Sebenarnya ini tugas yang mudah. Bisa dilakukan dengan program apapun. MATLAB, C++, Fortran terbaru, Visual Basic, dsb bisa melakukannya. Karena TA saya berhubungan dengan MATLAB, saya menggunakan MATLAB. Berikut ini soalnya:
1. Generate bilangan random sebanyak 1000 buah!
Jawab:
Lakukan perintah:
rand(1000,1) >> karena matriks 1000×1 menuliskannya kurang efektif, sehingga diringkas saja dengan cara men-generate matriks dengan matriks 10×100.
rand(10,100) >> 10 baris, 100 kolom.
2. Menentukan ekspektasi dan risiko dari skenario tertentu, dengan men-generate 200 bilangan random dan simulasi Monte Carlo 200 kali.

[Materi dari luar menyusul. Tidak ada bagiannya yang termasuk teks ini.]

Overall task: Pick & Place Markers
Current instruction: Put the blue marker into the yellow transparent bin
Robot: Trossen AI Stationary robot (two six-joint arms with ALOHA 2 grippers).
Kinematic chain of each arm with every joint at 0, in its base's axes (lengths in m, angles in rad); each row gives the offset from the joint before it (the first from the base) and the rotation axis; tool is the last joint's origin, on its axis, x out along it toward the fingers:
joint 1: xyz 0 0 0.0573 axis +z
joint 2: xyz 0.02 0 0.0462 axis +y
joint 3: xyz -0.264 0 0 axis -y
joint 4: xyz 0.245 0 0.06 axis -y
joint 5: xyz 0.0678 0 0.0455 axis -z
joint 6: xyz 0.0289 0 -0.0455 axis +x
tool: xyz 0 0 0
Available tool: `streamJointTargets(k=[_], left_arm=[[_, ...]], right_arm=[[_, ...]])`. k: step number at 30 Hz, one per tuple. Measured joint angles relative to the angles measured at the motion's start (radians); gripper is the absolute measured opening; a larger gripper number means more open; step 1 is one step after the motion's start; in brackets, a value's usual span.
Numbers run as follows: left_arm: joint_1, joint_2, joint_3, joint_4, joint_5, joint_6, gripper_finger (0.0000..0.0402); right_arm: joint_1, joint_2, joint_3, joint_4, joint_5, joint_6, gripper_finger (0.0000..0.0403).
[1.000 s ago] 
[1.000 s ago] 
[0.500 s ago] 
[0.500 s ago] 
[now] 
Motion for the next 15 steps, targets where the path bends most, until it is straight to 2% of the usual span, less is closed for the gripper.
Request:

Berikut ini scriptnya:
clear;
clc;
a=0;
b=0;
c=0;
d=0;
k=200;
% membangkitkan basic random number sebanyak k
bilangan=rand(k,1);
% melakukan monte Carlo simulation sebanyak 200 kali
for j=1:200;
% looping sebanyak k kali, mengubah nilai random sesuai soal
for i=1:k
if bilangan(i)<=0.2;
bilang(i)=950;
a=a+1;
elseif bilangan(i)<=0.6;
bilang(i)=975;
b=b+1;
elseif bilangan(i)<=0.9;
bilang(i)=1050;
c=c+1;
else
bilang(i)=1150;
d=d+1;
end
end
% hasil rata-rata (Ekspektasi)
ekspektasi(j)= mean(bilang);
% standard deviasi (Risiko)
risiko(j)= std(bilang);
end
% ekspektasi total dan standard deviasi
ekspektasi_total= mean(ekspektasi);
risiko_total= mean(risiko);
Jadi, ekspektasi total sebesar 1018.1 dollar dengan risiko 64.7 dollar
3. Carilah harga put option yang pantas, mirip dengan soal kedua,
Script:
clear;
clc;
a=0;
b=0;
c=0;
d=0;
k=200;
% membangkitkan basic random number sebanyak k (tugas 1)
bilangan=rand(k,1);
% melakukan Monte Carlo Simulation sebanyak 200 kali
for j=1:200
% looping sebanyak k kali, mengubah nilai random sesuai soal
for i=1:k
if bilangan(i)<=0.1;
bilang(i)=925;
a=a+1;
elseif bilangan(i)<=0.4;
bilang(i)=975;
b=b+1;
elseif bilangan(i)<=0.8;
bilang(i)=1050;
c=c+1;
else
bilang(i)=1100;
d=d+1;
end
end
ekspektasi(j)=mean(bilang);
risiko(j)=std(bilang);
end
ekspektasi_total=mean(ekspektasi);
risiko_total=mean(risiko);
% nilai_ekspektasi_teori=(1100*0.2)+(1050*0.4)+(975*0.3)+(925*0.1);
a0=1000; % harga option saat t=0
a1=a0+0.05*a0; % harga option saat t
harga_put_option_t_0=(a0/a1)*ekspektasi_total; % harga put option pantas pada t=0
hasil:
Jadi, ekspektasi total sebesar 1026.3 dollar dan harga put option yang pantas pada saat t=0 sebesar 977.38 dollar.



bro its a basic stuff that you do…
could you give me more explanation if I want to do fixed random data?
coz as I recall, monte carlo should use a fixed random data in order to be analyze-able coz if you are using your method, means that when I run the script at 08:00 with 09:00 the result will be different….
so what you should be doing is like this:
assumptions (avg = 5 stdev = 1)
1st run: a = 5.1; b = 5.5; c = 4.6
2nd run: a = 5.1; b = 5.5; c = 4.6
so it should be a fixed random data if the parameter doesn’t change.